Michelle Barakat-Johnson
Amit Gefen

Abstract

Abstract

Prone positioning is used for surgical access and recently, in exponentially growing numbers of coronavirus disease 2019 patients who are ventilated prone. To reduce their facial pressure ulcer risk, prophylactic dressings can be used, however, the biomechanical efficacy of this intervention has not been studied yet. We therefore evaluated facial soft tissue exposures to sustained mechanical loads in a prone position, with versus without multi-layered silicone foam dressings applied as tissue protectors at the forehead and chin. We used an anatomically-realistic validated finite element model of an adult male head to determine the contribution of the dressings to alleviation of the sustained tissue loads.
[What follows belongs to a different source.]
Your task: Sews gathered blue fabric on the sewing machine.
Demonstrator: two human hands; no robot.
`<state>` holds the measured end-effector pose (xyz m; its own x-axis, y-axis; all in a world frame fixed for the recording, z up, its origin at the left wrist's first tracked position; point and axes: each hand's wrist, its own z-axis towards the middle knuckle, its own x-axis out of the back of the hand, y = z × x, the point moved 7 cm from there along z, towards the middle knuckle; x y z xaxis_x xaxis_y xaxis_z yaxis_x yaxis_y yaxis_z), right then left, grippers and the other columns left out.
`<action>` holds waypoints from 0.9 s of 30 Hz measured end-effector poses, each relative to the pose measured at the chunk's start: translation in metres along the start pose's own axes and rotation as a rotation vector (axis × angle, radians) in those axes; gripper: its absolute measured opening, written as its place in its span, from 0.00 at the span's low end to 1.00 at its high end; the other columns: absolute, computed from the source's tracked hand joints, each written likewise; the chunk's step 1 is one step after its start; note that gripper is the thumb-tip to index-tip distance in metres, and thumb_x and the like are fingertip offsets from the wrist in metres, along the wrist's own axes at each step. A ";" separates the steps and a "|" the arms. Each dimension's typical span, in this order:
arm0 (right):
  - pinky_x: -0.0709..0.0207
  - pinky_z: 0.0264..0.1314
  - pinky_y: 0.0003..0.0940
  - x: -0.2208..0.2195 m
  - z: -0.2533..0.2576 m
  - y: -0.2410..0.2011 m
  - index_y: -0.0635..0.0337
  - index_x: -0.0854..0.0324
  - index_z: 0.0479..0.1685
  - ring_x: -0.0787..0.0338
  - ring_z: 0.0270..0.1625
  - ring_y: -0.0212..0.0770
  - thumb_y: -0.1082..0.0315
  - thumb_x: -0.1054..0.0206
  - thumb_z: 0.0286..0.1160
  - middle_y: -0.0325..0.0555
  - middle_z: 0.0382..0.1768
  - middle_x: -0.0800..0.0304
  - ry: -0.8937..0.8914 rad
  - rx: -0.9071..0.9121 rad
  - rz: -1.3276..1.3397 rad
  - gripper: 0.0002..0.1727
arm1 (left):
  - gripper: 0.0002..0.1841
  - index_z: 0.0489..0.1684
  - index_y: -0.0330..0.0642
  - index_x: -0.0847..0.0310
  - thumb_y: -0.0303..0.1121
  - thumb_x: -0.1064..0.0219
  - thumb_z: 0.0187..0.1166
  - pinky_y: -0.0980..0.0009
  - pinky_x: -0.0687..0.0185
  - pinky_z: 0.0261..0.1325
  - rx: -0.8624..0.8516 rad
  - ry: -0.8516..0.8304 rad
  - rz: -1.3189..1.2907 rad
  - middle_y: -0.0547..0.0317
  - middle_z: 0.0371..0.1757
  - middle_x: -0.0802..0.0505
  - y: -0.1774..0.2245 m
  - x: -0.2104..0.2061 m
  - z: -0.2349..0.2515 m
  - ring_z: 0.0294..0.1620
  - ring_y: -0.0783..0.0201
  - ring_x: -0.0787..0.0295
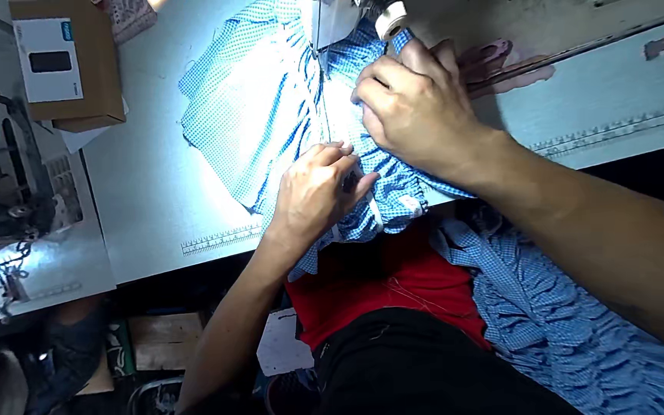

Application of the dressings considerably relieved the tissue exposures to loading. Specifically, with respect to the forehead, application of a dressing resulted in 52% and 71% reductions in soft tissues exposures to effective stresses and strain energy densities, respectively. Likewise, a chin dressing lowered the soft tissue exposures to stresses and strain energy densities by 78% and 92%, respectively. While the surgical context is clear and there is solid, relevant need for biomechanical information regarding prophylaxis for the prone positions, the projected consequences of the coronavirus pandemic makes the present work more relevant than ever before.

Disclosure: This work was supported by an educational grant from Mölnlycke Health Care (Gothenburg, Sweden).